▸ EXERCISE DESCRIPTION: Wherever a line of the records contains "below", copy that line.

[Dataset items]
"""

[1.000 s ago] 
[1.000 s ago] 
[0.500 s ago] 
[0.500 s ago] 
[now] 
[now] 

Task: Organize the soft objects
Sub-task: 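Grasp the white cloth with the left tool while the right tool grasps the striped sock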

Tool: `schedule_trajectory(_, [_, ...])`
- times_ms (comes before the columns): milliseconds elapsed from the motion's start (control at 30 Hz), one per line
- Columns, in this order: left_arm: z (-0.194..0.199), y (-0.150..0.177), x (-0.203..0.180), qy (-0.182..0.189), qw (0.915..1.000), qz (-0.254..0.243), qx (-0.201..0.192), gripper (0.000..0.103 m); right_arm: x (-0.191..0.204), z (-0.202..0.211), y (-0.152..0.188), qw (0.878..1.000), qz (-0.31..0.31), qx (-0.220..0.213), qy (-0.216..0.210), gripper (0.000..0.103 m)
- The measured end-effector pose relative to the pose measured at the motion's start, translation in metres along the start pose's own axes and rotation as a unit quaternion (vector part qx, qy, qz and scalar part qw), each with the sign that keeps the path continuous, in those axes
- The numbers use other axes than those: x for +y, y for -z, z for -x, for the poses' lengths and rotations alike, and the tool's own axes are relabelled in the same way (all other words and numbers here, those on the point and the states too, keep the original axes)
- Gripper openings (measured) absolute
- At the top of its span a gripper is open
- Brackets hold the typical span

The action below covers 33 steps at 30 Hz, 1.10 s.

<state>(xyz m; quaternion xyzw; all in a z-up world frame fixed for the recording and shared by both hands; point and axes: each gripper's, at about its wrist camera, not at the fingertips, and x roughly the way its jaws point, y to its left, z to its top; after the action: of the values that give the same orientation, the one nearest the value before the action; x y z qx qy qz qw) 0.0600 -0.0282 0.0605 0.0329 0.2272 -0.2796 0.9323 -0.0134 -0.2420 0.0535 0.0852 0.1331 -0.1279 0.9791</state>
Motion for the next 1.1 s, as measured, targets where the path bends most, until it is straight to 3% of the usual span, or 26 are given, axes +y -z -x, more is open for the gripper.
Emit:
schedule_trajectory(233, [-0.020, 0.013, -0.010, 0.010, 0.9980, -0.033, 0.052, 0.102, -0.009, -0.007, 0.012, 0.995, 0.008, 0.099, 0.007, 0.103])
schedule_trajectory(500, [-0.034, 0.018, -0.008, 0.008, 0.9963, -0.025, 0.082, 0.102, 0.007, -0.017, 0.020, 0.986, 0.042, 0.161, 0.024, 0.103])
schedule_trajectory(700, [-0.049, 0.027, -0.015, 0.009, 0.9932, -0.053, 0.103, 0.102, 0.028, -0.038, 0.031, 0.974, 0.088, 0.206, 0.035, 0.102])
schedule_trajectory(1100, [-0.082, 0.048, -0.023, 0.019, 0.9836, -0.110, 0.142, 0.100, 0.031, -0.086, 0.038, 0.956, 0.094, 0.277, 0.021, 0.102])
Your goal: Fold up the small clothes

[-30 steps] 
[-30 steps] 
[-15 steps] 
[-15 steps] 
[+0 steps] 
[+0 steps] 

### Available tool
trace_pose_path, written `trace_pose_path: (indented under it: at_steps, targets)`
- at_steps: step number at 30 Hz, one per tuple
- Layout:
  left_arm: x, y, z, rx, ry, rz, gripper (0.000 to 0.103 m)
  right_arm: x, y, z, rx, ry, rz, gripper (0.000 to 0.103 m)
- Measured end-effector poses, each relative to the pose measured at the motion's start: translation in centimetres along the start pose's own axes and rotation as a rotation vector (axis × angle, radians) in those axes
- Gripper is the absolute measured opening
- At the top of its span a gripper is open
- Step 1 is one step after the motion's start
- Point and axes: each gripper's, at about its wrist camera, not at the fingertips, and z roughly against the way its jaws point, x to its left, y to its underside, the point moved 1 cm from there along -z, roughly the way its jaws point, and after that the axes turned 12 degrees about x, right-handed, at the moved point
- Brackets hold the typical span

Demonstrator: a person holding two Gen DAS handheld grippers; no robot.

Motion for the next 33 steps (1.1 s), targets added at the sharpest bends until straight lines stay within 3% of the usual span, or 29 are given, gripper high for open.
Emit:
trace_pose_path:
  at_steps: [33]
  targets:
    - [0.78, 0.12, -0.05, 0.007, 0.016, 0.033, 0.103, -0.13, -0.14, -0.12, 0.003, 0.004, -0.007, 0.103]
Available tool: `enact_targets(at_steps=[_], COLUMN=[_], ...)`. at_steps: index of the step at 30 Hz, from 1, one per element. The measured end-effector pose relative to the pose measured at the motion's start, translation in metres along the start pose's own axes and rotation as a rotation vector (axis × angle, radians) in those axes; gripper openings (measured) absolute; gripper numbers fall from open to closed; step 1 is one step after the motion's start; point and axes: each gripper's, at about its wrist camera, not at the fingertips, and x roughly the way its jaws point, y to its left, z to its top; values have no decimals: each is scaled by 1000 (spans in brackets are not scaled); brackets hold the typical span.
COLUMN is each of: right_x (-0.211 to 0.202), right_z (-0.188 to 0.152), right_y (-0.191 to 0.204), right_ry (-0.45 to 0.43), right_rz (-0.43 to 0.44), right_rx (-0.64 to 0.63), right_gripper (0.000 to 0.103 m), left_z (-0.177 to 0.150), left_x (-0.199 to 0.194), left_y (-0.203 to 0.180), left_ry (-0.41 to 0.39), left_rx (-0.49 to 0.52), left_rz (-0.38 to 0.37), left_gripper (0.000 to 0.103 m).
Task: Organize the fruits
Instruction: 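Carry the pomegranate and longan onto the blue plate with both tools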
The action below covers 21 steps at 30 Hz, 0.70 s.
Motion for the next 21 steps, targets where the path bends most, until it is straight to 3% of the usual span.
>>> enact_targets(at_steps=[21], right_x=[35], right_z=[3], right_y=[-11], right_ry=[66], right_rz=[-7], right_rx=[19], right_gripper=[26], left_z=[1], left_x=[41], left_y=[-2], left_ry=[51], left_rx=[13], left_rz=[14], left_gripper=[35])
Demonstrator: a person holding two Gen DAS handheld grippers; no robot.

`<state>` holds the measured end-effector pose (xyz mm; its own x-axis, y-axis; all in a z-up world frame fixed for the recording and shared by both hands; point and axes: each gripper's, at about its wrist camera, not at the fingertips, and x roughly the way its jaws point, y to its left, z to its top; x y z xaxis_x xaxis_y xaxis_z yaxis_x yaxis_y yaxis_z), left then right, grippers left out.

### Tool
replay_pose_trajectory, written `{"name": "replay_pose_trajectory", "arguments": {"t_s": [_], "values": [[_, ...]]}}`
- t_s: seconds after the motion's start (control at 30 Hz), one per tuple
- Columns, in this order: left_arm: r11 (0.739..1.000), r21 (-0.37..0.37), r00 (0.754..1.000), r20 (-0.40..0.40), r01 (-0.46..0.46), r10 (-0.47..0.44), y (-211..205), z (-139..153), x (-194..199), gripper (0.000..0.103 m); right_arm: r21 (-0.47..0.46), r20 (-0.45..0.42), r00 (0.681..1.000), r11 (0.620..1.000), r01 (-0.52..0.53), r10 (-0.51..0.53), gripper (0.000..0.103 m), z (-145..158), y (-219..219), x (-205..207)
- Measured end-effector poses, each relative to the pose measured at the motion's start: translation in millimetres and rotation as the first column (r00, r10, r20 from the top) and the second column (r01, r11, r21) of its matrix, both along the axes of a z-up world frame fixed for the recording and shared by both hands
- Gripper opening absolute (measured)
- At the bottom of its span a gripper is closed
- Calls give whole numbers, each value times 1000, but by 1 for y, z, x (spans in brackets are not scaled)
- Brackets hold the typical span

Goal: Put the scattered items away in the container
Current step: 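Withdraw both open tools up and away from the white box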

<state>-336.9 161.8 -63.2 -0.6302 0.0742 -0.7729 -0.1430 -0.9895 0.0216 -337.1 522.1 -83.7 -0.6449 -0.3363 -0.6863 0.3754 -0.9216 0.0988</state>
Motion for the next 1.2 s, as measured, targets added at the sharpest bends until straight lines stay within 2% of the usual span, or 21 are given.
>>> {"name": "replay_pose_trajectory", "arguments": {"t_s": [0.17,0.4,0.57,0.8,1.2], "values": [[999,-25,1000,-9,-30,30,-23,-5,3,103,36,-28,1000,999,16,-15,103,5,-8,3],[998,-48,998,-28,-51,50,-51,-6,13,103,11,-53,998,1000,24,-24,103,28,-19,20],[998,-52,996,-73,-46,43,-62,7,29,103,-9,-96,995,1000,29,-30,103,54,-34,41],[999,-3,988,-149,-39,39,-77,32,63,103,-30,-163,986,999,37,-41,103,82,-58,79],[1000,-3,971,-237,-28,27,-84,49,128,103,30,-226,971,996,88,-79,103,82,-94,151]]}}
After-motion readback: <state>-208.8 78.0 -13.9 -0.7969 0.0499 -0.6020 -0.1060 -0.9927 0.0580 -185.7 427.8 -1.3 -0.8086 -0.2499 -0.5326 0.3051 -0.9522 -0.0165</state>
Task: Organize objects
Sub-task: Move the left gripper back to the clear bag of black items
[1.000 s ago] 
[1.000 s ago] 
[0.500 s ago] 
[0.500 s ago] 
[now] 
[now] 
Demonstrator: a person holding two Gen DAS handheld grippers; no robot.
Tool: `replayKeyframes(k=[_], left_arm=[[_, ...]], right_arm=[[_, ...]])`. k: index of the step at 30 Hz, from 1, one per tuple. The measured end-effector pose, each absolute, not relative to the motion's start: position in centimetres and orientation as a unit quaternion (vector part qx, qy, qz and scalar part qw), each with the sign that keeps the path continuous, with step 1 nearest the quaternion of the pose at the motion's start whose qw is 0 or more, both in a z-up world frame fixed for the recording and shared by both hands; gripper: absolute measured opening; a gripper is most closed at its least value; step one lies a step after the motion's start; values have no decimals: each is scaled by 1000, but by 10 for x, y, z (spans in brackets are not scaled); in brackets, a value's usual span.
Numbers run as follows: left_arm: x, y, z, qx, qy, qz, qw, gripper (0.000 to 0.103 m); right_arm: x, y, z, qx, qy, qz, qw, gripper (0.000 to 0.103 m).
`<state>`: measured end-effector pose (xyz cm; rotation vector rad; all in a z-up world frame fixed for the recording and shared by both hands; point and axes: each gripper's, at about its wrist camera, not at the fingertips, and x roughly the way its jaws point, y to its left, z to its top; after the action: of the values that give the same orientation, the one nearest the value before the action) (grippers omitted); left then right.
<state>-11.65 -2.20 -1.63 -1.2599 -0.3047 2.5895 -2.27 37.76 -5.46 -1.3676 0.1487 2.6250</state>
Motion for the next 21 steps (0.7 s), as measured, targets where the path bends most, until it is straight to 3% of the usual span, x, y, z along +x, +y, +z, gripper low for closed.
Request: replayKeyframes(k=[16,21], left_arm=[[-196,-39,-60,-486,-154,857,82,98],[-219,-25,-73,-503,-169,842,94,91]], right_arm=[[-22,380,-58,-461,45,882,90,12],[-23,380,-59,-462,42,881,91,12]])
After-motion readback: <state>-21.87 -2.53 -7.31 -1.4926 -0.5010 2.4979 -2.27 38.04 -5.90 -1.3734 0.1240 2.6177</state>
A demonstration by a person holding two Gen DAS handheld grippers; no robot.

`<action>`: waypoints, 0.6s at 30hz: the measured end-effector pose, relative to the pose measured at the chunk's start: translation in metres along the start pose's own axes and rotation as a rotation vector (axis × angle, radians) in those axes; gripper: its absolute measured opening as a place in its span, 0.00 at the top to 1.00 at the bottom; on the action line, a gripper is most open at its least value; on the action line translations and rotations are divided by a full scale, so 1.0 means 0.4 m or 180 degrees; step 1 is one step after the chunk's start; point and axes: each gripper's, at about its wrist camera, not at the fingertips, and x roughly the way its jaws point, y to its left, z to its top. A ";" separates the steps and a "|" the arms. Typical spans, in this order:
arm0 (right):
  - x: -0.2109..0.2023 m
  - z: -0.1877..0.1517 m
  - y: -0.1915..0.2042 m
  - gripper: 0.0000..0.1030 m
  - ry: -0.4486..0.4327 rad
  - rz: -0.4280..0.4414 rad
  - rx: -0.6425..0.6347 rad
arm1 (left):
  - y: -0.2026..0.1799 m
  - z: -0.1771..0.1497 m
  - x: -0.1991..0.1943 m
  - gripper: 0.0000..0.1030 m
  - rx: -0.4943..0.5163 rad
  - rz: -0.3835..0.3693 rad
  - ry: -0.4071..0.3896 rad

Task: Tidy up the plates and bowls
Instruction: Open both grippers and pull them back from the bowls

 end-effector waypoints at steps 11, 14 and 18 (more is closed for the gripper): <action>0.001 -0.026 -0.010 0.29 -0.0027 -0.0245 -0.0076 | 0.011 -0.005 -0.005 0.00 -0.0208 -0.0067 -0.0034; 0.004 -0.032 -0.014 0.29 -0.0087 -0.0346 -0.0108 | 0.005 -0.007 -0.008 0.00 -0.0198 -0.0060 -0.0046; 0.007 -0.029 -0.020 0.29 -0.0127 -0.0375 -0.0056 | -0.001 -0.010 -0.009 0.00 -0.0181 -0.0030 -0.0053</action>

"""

▸ ANSWER SECTION:
The action below covers 33 steps at 30 Hz, 1.10 s.
The action below covers 21 steps at 30 Hz, 0.70 s.

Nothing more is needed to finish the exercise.